I have looked up into the group head and it is clean, the filter basket also seems fine and is properly down and not bent. Sometimes it fits fine which is odd.

I am wondering if the rubber seal in the group head may be the issue, although it looks OK. Would the tightness cause the flow issue though? Often I put the porta filter in, turn on the machine and it is very slow so I loosen the portafilter by turning to the left and then the flow is better.

Any ideas please?

Thanks!


----------



## Missy (Mar 9, 2016)

How much coffee are you putting in?


----------



## halap3n0 (Feb 3, 2017)

Missy said:


> How much coffee are you putting in?


Not too much, I have been using it for 2 years and know how much is too much. When cold the filter goes on fine, when hot it gets very tight.


----------



## GCGlasgow (Jul 27, 2014)

You could try replacing the grouphead seal but usually it gets slacker with use.


----------



## El carajillo (Mar 16, 2013)

Place a coin 1 p on top of the coffee after you have tamped it, lock P/F in machine. then remove to see if the coin has left an impression .

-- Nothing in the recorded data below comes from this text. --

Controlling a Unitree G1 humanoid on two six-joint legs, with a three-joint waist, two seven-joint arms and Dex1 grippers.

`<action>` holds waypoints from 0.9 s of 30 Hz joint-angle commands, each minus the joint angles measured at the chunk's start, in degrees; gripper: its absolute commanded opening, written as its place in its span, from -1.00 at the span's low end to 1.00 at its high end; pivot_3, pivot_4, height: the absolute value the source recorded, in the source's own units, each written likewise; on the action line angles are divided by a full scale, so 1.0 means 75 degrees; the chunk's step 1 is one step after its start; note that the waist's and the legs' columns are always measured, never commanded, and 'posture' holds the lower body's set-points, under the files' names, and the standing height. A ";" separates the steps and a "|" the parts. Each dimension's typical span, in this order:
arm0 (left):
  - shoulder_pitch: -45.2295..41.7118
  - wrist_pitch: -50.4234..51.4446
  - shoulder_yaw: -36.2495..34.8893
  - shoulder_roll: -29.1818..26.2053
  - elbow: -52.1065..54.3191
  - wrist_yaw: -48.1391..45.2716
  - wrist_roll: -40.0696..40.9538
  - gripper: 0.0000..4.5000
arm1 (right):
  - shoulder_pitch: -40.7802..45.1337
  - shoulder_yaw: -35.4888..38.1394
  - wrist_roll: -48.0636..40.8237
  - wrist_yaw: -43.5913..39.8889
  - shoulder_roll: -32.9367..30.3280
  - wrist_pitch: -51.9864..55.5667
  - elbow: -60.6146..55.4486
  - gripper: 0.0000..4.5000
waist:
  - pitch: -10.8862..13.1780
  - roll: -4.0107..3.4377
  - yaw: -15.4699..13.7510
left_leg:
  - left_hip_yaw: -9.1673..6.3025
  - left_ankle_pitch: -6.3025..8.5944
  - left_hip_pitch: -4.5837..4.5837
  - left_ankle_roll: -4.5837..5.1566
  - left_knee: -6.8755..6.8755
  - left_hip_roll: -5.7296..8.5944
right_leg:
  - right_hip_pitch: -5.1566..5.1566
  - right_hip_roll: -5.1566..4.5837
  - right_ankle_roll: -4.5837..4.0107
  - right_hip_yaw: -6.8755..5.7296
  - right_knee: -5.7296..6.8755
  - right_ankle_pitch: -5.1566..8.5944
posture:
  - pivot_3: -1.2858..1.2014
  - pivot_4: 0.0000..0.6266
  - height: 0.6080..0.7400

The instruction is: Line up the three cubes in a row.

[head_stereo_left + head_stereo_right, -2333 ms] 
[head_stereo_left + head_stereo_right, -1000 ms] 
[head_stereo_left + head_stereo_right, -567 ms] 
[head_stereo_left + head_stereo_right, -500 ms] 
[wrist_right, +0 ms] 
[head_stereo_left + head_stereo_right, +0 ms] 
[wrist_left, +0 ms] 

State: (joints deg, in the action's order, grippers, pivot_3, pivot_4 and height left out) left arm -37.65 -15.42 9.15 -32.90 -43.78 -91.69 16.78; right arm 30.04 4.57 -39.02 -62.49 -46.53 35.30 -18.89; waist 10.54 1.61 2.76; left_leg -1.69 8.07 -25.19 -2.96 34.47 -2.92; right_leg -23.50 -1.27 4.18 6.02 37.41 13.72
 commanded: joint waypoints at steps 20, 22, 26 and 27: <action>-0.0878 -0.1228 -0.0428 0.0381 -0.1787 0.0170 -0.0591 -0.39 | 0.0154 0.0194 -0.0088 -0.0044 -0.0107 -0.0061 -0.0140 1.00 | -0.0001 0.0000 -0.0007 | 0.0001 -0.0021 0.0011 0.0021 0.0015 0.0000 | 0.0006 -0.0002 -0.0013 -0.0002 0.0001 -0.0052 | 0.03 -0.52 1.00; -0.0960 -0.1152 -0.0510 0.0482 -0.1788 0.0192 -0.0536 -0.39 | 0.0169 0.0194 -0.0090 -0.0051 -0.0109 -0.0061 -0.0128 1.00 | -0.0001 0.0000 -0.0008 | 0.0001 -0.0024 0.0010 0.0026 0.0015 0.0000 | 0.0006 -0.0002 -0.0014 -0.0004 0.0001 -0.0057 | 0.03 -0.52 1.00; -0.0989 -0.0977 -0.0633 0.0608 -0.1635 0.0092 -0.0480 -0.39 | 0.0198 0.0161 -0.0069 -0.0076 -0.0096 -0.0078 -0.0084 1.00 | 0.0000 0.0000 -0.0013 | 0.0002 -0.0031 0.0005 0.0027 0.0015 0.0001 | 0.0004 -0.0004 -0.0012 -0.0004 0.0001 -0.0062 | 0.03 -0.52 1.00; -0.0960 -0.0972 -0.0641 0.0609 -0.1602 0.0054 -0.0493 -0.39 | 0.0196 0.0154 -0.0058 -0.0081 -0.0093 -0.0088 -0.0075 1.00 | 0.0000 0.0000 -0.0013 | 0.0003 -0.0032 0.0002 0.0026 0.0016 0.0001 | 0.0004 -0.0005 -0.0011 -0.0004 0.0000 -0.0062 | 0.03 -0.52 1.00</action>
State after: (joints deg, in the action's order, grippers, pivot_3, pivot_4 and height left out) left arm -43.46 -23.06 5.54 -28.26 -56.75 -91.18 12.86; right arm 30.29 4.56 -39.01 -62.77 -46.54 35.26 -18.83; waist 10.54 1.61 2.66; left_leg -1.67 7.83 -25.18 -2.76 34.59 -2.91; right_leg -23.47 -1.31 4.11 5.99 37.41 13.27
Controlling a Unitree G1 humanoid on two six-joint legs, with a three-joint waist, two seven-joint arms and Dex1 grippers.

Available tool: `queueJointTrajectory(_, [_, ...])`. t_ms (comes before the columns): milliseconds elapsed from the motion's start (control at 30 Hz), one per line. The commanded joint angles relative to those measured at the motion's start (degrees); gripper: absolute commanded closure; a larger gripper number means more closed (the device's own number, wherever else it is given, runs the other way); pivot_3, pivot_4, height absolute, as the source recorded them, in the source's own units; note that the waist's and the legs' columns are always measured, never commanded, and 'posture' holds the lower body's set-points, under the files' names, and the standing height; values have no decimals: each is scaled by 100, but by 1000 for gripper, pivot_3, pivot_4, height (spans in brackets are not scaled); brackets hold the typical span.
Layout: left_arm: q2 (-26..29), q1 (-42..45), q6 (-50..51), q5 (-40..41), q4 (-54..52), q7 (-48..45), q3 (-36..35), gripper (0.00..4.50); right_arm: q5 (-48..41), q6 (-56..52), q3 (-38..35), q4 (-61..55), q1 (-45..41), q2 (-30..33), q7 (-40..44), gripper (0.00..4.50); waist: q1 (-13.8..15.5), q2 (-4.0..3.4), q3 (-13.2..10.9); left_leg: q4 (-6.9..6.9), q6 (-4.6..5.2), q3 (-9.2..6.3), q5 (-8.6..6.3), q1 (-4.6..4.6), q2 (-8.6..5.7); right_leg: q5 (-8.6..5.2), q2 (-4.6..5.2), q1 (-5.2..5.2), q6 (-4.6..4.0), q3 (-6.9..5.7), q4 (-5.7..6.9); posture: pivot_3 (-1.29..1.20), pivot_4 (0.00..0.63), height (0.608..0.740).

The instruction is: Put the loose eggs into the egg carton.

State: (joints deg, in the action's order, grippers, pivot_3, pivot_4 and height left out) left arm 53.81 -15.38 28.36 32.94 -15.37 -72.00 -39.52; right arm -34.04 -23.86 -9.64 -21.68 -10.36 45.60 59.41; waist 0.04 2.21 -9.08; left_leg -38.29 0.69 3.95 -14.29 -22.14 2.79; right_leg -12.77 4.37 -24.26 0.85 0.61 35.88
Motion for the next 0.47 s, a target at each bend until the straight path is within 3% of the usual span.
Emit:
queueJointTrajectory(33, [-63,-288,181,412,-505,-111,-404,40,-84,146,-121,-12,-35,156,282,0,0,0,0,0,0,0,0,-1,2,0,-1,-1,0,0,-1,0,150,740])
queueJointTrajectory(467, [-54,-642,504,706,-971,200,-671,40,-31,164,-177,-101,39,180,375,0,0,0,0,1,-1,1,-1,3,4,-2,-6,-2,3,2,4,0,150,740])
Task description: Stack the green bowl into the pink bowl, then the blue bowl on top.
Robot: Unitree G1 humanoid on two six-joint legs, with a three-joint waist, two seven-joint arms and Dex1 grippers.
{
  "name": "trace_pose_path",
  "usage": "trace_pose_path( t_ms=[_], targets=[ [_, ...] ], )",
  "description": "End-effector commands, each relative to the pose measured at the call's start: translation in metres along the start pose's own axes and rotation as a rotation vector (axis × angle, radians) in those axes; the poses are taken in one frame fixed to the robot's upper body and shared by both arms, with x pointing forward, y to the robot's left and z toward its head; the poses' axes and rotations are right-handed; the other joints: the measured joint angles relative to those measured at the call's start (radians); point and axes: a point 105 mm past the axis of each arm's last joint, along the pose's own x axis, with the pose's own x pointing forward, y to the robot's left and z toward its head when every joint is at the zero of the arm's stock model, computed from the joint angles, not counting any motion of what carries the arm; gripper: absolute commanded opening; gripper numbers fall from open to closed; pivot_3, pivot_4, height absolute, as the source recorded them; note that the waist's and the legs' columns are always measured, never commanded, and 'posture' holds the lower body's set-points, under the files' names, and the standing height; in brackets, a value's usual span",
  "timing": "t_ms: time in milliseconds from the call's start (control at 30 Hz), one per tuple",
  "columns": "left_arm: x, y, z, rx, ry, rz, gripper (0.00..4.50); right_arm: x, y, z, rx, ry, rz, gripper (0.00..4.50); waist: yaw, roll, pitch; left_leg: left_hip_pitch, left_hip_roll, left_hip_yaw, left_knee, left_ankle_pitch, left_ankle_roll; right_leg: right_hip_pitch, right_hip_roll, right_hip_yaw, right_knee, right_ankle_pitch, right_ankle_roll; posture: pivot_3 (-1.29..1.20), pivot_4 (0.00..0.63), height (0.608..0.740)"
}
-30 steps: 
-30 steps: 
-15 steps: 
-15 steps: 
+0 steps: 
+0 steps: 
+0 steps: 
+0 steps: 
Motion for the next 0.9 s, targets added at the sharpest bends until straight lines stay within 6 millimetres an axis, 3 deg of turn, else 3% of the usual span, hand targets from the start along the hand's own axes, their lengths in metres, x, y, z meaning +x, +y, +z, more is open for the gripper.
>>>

If it has you have too much coffee in the P/F.

Also remove the screen and dispersion block behind the screen then remove the group seal. Clean seal and check for hardness, at two years probably needs replacing. Also thoroughly clean the screen and dispersion disc (you need an allen key to remove the disc)


----------



## halap3n0 (Feb 3, 2017)

Thanks for that, definitely not the amount of coffee, I will try cleaning it out as suggseted and replacing the seal.

Where is the best place to get a replacement genuine seal?

Thanks!


----------



## GCGlasgow (Jul 27, 2014)

These fit in the classic:

https://www.coffeehit.co.uk/cafelat-e61-8-5mm-silicon-gasket.html


----------



## halap3n0 (Feb 3, 2017)

Thanks all, definitely think it is the seal/gasket, it seems to be swell when gets hot (after one shot or if left on for a while) which makes the whole head tight, and then for some reason this restricts the flow of water, which I dont understand.

But first thing is to replace the seal.

Cheers.s


----------